== The problem ==
Look over the material for the string "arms". Copy every line where it turns up.
[Opening Supplied material section]
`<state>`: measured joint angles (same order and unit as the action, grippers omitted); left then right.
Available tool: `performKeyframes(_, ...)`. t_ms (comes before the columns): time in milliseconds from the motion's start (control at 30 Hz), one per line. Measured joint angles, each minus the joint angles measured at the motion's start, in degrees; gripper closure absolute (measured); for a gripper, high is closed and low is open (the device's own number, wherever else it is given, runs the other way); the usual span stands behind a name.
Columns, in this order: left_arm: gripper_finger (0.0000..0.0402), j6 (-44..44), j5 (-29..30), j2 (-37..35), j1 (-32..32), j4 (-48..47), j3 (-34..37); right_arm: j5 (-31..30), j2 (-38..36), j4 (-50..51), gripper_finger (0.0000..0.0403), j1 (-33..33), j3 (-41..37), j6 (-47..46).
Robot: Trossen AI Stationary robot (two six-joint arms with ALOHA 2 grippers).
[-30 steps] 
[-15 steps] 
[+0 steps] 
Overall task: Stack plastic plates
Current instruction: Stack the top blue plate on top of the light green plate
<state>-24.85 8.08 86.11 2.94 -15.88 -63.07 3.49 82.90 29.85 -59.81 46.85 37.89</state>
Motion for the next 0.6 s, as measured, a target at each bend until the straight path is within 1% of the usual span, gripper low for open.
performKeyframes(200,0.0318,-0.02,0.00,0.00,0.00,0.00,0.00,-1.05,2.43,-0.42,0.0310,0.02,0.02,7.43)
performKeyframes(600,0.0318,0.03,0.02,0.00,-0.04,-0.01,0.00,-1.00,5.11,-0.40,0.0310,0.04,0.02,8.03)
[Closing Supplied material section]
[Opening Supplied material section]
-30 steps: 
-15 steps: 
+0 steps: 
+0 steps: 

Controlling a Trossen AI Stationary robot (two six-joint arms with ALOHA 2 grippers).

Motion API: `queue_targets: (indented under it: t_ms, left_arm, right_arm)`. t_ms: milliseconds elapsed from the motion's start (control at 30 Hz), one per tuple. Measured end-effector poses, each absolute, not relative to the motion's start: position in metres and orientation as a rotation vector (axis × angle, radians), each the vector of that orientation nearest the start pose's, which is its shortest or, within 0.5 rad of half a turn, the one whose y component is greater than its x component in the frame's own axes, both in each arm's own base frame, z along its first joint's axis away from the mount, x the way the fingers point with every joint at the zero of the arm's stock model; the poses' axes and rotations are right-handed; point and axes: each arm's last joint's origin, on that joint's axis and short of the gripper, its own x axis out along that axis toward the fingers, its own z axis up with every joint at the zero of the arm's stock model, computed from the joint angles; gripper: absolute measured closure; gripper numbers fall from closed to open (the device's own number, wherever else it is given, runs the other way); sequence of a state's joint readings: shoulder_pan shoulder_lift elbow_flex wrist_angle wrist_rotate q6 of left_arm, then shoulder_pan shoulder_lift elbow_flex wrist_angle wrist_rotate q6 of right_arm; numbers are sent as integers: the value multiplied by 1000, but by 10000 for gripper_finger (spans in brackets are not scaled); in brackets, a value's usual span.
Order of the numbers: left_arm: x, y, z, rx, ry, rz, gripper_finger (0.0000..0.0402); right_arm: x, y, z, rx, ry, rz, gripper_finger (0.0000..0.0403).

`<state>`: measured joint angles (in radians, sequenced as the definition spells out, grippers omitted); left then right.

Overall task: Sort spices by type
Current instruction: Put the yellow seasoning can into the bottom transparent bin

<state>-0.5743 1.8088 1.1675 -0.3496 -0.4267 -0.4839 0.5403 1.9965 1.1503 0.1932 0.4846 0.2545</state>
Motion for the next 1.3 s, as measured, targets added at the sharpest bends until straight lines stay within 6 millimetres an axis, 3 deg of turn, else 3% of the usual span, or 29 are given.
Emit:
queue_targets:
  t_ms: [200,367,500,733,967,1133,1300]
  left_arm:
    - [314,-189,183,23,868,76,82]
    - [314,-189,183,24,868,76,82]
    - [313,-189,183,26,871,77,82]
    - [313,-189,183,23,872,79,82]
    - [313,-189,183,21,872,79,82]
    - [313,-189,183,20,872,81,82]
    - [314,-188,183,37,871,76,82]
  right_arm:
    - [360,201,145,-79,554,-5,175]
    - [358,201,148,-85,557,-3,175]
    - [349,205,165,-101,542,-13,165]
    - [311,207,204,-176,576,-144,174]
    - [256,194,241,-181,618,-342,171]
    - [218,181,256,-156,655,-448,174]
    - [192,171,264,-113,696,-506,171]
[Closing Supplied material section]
== Response ==
Robot: Trossen AI Stationary robot (two six-joint arms with ALOHA 2 grippers).
Controlling a Trossen AI Stationary robot (two six-joint arms with ALOHA 2 grippers).

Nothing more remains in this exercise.